PS: the "ALTER TABLE t1 CHANGE c1 c1 BLOB;" && "ALTER TABLE t1 CHANGE c1 c1 TEXT CHARACTER SET utf8;" suggestions in the warning at http://dev.mysql.com/doc/refman/5.0/en/alter-table.html aren't working either for me, I still have latin1 data in my table.
I think I figured out my prior problem, or at least I haven't been able to reproduce it after realizing and fixing one tiny "uuppss!" that slipped my attention orignally: when I was inserting data with diacritics in a latin1 defined table, I hadn't noticed the file where the data was written on (a php script) was a utf8 file itself, so who knows what was actually being inserted... or what my conversion trials were producing. Afterward I made sure the script was latin1 and a couple conversion techniques worked.
Hello!
Jag want to create a table with this command in mysql.
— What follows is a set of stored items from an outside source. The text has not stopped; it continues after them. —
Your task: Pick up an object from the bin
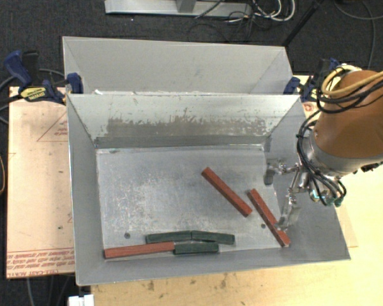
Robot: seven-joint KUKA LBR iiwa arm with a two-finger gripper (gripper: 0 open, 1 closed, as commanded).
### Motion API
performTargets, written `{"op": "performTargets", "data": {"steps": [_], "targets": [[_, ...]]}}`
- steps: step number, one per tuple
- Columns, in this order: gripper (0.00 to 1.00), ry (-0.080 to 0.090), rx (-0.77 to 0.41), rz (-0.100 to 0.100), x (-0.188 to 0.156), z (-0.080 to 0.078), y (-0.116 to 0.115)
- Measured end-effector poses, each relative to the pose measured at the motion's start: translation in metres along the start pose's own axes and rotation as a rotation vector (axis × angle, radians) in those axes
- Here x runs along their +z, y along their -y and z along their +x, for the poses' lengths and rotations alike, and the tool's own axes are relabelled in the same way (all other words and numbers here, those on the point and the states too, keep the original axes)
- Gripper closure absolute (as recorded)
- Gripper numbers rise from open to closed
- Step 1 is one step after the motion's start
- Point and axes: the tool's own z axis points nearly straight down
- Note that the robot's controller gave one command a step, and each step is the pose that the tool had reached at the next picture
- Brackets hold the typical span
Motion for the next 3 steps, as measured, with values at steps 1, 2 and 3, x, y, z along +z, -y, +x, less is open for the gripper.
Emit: {"op": "performTargets", "data": {"steps": [1, 2, 3], "targets": [[1.00, 0.008, -0.004, 0.001, -0.004, -0.002, -0.001], [0.00, 0.008, -0.004, 0.001, -0.004, -0.002, -0.001], [0.00, 0.005, -0.048, 0.000, 0.126, -0.067, -0.026]]}}
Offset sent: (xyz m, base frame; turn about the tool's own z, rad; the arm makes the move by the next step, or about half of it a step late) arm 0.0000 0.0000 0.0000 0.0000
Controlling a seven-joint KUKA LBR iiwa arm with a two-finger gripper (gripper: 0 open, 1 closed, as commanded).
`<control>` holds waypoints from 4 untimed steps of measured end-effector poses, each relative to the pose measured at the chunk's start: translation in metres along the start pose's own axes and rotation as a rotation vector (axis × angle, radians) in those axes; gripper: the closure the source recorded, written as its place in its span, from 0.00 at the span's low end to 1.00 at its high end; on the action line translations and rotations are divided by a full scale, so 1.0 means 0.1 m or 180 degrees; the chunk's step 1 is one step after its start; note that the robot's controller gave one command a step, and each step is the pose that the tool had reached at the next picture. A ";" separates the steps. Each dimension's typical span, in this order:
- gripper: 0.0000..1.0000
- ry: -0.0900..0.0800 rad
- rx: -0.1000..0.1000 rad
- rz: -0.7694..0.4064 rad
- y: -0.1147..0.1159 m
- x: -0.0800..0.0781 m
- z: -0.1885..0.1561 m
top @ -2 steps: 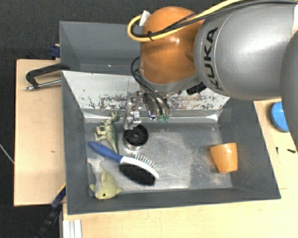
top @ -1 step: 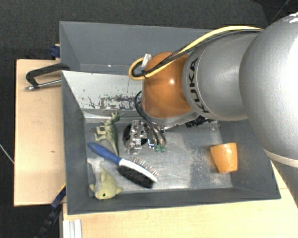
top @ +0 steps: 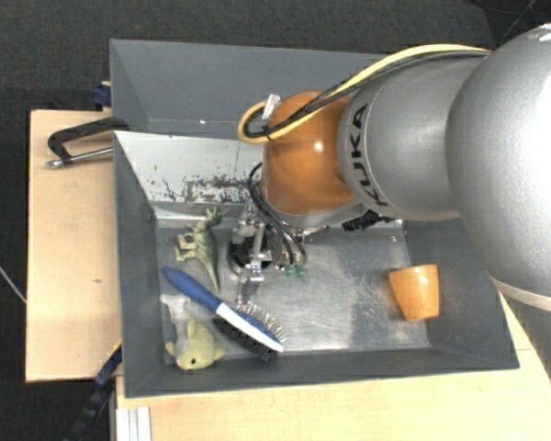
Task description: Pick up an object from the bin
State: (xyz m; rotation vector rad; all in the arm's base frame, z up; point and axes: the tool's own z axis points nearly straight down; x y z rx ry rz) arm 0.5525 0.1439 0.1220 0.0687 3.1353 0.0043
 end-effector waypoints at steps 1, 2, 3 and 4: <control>0.00 -0.0049 -0.0019 0.0076 -0.23 -0.12 0.32; 1.00 -0.0087 -0.0026 0.0087 -0.24 -0.16 0.31; 1.00 -0.0093 -0.0016 -0.0415 -0.25 -0.16 0.31; 1.00 -0.0028 -0.0003 -0.0591 -0.17 -0.16 -0.86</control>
Offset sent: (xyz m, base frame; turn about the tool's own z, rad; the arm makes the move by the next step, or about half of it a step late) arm 0.0083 -0.0363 -0.0520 0.0301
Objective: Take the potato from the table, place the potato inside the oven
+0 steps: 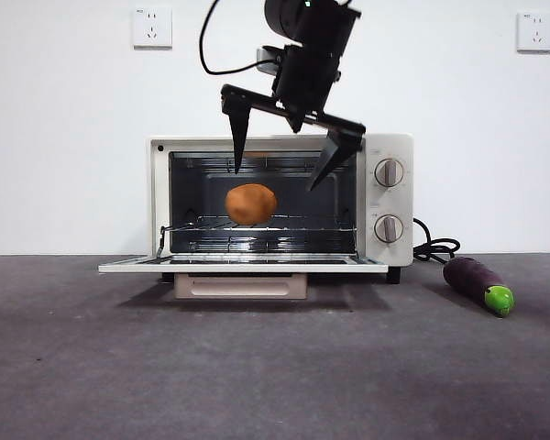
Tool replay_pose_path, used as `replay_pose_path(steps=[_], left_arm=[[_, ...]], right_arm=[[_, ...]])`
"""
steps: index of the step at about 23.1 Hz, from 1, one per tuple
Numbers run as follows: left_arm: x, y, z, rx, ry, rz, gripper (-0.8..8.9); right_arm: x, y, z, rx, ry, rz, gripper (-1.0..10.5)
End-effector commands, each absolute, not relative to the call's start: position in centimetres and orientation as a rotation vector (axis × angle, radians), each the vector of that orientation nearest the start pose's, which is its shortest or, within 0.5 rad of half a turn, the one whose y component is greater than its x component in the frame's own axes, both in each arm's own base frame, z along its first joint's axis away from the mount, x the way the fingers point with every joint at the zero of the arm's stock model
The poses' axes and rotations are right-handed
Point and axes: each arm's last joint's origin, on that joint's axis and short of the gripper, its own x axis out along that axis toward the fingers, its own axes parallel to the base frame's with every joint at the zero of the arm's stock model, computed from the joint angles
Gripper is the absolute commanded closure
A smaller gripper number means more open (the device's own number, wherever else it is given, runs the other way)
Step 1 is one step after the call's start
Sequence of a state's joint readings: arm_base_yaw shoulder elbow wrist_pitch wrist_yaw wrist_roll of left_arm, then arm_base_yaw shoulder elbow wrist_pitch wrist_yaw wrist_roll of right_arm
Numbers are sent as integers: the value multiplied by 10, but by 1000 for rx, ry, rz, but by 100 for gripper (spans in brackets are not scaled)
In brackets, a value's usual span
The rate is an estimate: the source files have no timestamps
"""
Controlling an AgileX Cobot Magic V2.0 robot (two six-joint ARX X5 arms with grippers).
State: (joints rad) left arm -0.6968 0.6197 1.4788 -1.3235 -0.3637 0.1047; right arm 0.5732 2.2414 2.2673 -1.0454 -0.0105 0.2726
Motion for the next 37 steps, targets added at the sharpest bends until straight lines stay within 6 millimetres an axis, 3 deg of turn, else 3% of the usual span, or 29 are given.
replay_pose_path(steps=[1, 5, 8, 13, 15, 18, 22, 25, 29, 33, 37], left_arm=[[10, 5, 438, 326, 386, -346, 819], [10, 5, 438, 285, 393, -337, 819], [10, 5, 438, 236, 401, -327, 819], [15, 1, 430, 172, 446, -306, 819], [22, -5, 422, 134, 494, -287, 819], [38, -18, 400, 164, 591, -236, 819], [67, -40, 370, 291, 738, -169, 822], [87, -58, 360, 328, 764, -188, 822], [114, -80, 356, 319, 779, -334, 823], [151, -87, 345, 321, 831, -383, 823], [198, -75, 325, 207, 936, -461, 823]], right_arm=[[390, 269, 298, -165, 1063, 414, 422], [362, 271, 317, -290, 1103, 448, 586], [324, 269, 348, -379, 1124, 507, 900], [253, 254, 428, -349, 911, 635, 920], [217, 236, 464, -322, 803, 682, 962], [161, 192, 512, -254, 630, 717, 959], [95, 124, 553, -77, 469, 790, 959], [63, 87, 565, 8, 395, 864, 959], [38, 52, 570, 81, 330, 871, 958], [27, 32, 561, 118, 326, 794, 958], [24, 23, 537, 123, 384, 688, 958]])
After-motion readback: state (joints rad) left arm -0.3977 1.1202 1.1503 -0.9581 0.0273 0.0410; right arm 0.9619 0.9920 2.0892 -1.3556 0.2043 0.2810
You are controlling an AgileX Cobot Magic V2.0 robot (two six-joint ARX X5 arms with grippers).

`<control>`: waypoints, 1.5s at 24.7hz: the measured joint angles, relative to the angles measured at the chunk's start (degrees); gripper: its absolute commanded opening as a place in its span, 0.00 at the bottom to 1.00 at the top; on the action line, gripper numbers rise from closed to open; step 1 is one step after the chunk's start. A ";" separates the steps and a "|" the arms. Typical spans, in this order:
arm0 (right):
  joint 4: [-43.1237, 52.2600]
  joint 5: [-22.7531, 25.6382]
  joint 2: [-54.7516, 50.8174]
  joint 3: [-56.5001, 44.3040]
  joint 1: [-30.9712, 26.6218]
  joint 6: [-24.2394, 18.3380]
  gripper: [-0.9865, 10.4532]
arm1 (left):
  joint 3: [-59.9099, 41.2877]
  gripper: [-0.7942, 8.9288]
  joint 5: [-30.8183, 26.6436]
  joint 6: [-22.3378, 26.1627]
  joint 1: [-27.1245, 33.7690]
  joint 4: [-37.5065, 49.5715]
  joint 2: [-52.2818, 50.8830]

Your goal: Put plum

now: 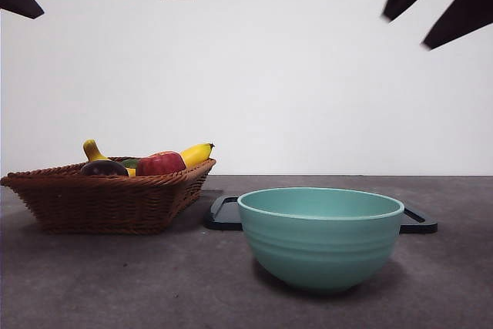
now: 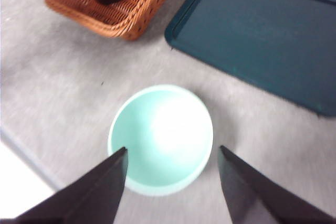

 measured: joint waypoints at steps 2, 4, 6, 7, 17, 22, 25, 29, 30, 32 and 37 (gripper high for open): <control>-4.46 -1.66 -3.17 0.00 0.00 0.00 0.33 | 0.00 0.47 -0.02 0.00 0.00 0.00 0.00; -8.81 -4.35 -5.35 0.00 0.00 0.02 0.33 | 0.00 0.47 -0.02 -0.04 0.00 0.00 0.00; -11.13 -5.88 -6.62 0.00 0.00 0.09 0.33 | 0.00 0.47 -0.02 -0.04 0.00 0.02 0.00; -11.15 -6.10 -7.02 0.00 0.00 0.13 0.33 | 0.00 0.47 -0.02 -0.07 0.00 0.02 0.00; -10.82 -6.12 -7.08 0.00 0.00 0.37 0.33 | 0.00 0.46 -0.02 -0.07 0.00 0.02 0.00; -10.82 -6.12 -7.08 0.00 0.00 0.39 0.17 | 0.00 0.21 -0.02 -0.07 0.00 0.02 0.00; -10.82 -6.12 -7.08 0.00 0.00 0.35 0.09 | 0.00 0.09 -0.02 -0.11 0.00 0.07 0.00; -10.82 -6.08 -7.08 0.00 0.00 0.33 0.09 | 0.00 0.09 -0.02 -0.17 0.00 0.07 0.00; -10.82 -5.92 -7.08 0.00 0.00 0.33 0.09 | 0.00 0.09 -0.02 -0.17 0.00 0.11 0.00; -10.82 -5.73 -7.08 0.00 0.00 0.35 0.09 | 0.00 0.09 -0.02 -0.17 0.00 0.22 0.00; -10.82 -5.70 -7.08 0.00 0.00 0.33 0.09 | 0.00 0.09 -0.02 -0.17 0.00 0.24 0.00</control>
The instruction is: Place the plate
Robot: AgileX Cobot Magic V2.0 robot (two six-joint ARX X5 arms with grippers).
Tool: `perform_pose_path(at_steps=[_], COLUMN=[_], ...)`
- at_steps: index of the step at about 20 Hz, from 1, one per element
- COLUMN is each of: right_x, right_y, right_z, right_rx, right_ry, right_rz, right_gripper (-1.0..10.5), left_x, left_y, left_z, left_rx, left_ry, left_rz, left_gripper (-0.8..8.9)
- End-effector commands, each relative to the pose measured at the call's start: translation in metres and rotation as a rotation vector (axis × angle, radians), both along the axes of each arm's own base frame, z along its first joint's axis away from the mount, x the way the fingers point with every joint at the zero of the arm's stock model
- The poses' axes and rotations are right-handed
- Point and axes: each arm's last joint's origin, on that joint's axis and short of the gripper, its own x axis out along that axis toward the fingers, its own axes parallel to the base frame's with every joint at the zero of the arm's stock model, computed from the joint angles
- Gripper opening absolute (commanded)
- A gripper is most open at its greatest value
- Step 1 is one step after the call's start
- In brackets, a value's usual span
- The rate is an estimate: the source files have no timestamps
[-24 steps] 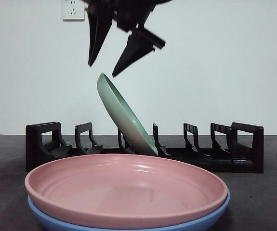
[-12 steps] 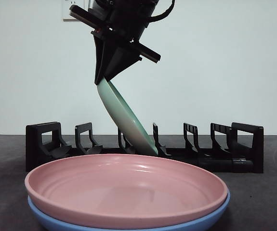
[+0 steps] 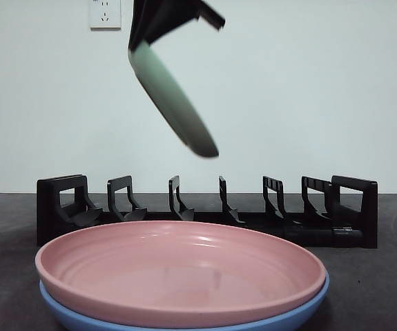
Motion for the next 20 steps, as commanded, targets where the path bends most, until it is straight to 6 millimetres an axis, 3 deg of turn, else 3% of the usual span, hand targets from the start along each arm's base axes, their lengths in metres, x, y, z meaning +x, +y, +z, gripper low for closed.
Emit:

CREATE DATABASE `mytable` !40100 CHARACTER SET latin1 COLLATE latin1_swedish_ci;
I get the error 1064 for it.
another question. how can I see which version of mysql I have in my computer?
I use the mysql adminstartor tools and I can not import any sql file from this tools. Have somebody any ide about how I can do it?
Thanks
Tanha22
'select version()' query would help!